** What to work on **
Where does the string "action" appear in the records? Copy every line that contains it.

Records drawn from a dataset:
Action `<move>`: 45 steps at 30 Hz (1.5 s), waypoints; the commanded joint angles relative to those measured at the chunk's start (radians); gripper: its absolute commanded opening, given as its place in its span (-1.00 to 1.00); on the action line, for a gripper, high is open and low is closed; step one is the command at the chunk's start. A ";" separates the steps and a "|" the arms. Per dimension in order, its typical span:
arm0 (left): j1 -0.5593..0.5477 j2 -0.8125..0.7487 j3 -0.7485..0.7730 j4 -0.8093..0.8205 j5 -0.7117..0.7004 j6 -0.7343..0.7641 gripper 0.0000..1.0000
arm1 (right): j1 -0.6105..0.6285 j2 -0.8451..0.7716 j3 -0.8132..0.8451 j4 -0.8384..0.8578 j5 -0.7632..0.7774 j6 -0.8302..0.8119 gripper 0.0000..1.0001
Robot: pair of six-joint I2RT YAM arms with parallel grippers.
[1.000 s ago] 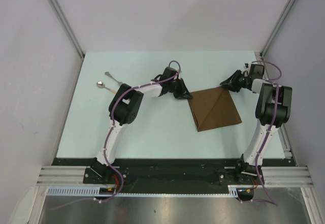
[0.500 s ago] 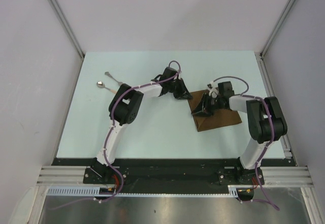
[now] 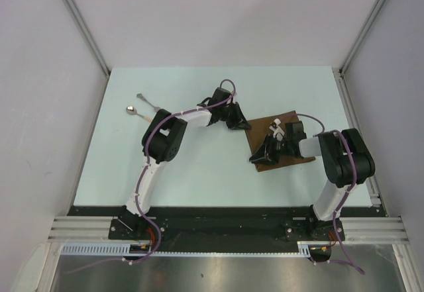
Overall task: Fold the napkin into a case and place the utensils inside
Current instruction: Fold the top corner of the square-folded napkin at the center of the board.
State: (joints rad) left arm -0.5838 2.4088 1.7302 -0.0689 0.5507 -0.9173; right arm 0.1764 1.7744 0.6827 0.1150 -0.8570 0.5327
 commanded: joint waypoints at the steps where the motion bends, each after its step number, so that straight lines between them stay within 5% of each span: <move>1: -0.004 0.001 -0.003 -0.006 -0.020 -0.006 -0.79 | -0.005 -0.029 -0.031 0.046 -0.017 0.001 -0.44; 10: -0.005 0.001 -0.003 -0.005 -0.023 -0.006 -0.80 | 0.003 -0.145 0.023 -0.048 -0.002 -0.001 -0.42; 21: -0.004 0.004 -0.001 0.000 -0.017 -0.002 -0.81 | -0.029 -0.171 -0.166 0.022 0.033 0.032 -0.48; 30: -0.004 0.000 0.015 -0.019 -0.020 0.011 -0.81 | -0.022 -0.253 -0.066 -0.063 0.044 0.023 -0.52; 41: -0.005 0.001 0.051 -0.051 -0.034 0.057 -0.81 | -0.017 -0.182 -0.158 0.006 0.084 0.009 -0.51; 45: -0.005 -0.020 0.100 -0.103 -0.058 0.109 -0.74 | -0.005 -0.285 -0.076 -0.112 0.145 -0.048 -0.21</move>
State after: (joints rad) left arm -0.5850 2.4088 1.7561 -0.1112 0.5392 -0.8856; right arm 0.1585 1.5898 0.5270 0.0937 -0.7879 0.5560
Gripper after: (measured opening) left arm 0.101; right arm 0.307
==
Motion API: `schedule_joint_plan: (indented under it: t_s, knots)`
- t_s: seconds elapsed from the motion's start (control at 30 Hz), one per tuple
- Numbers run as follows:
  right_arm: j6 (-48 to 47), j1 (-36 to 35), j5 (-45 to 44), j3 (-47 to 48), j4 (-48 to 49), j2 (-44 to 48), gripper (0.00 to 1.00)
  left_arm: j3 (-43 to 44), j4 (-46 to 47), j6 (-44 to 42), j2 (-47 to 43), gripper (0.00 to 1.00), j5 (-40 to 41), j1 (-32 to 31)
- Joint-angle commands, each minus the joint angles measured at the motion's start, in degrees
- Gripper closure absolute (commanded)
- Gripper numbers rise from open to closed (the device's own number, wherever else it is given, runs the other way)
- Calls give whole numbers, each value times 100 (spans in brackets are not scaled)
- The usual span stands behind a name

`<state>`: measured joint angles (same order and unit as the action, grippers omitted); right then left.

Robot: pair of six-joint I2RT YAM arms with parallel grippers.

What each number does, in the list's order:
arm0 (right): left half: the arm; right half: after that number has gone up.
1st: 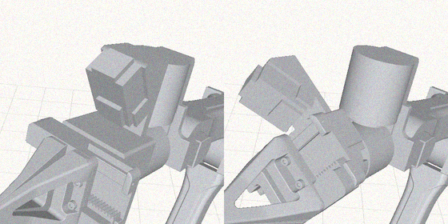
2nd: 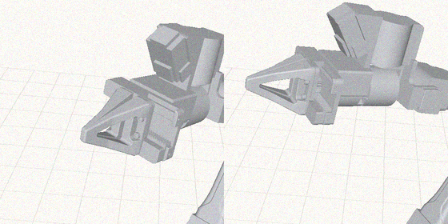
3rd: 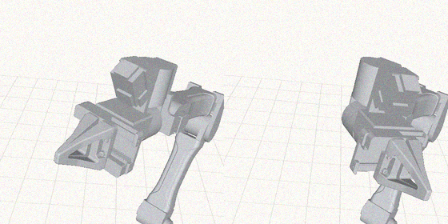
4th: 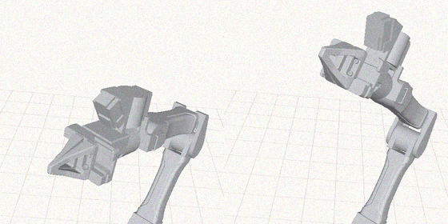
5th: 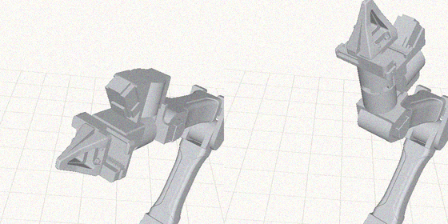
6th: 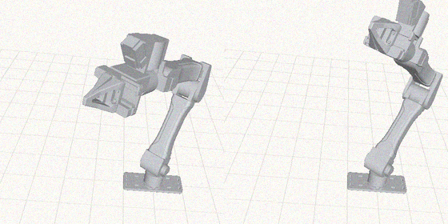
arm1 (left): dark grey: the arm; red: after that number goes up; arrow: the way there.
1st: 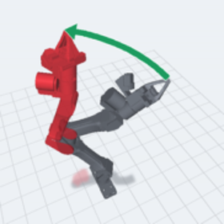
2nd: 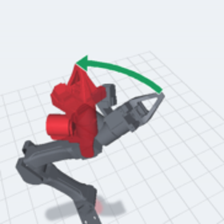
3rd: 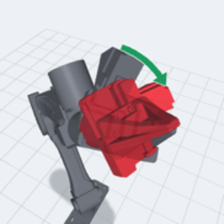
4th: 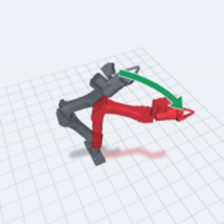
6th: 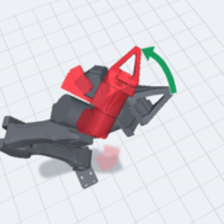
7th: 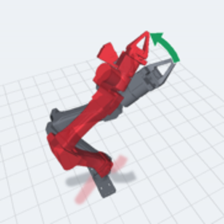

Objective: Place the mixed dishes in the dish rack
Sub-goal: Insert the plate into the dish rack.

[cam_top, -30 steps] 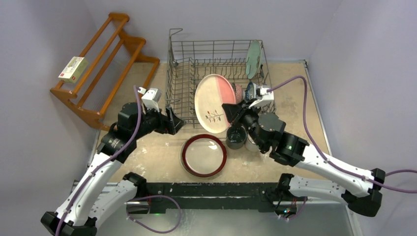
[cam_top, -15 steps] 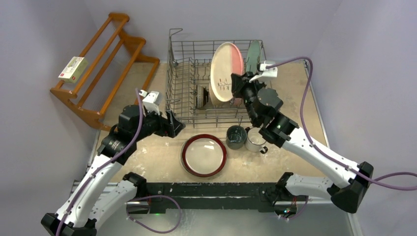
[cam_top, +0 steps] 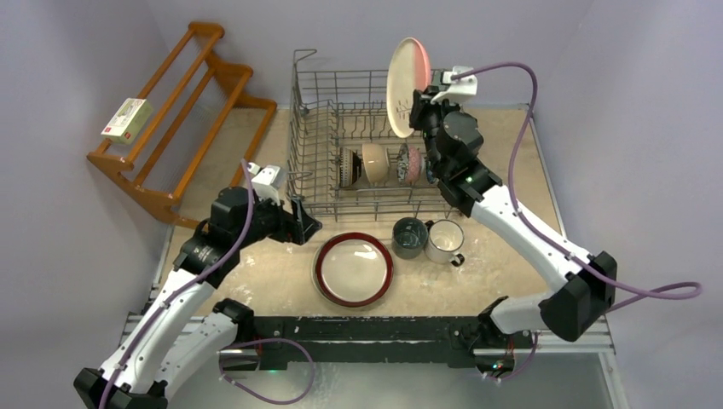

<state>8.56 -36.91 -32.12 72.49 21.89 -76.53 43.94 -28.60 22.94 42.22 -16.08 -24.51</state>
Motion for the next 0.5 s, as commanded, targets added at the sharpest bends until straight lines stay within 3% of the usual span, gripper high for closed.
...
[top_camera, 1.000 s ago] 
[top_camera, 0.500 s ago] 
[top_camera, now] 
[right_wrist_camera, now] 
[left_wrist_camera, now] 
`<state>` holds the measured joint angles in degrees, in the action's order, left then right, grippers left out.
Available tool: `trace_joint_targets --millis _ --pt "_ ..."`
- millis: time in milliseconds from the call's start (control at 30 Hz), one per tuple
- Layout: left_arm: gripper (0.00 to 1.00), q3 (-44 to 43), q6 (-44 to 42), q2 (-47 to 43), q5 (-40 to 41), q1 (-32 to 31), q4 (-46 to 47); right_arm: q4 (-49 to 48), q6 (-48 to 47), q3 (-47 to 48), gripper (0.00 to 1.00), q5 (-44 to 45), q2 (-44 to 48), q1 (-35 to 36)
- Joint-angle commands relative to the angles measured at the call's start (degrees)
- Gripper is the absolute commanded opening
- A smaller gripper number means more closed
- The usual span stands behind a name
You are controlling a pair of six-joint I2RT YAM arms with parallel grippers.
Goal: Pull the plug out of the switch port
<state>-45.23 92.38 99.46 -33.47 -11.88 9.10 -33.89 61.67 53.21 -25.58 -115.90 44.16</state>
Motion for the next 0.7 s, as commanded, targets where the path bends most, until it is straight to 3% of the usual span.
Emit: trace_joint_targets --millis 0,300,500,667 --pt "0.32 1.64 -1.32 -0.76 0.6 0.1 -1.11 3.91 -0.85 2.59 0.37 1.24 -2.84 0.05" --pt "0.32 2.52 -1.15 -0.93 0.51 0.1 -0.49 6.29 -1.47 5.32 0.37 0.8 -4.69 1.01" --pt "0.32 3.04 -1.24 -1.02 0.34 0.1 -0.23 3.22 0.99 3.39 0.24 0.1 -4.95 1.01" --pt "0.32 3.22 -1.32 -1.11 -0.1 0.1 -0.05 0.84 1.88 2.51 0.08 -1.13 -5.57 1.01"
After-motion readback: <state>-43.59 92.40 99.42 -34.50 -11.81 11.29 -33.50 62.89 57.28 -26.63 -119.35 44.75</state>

** Answer to this task **
Action `<move>`: 45 steps at 30 Hz (1.5 s), waypoints; the commanded joint angles relative to those measured at the chunk's start (radians); gripper: its absolute commanded opening, given as its place in its span (-1.00 to 1.00); on the action line, for a gripper, high is open and low is closed; step one is the command at the chunk's start. A ";" separates the steps and a "|" the arms. Per dimension in order, its typical span:
`<state>`: measured joint angles (same order and unit as the action, grippers omitted); right then left.
`<state>` holds the measured joint angles in degrees, in the action's order, left then right, grippers left out.

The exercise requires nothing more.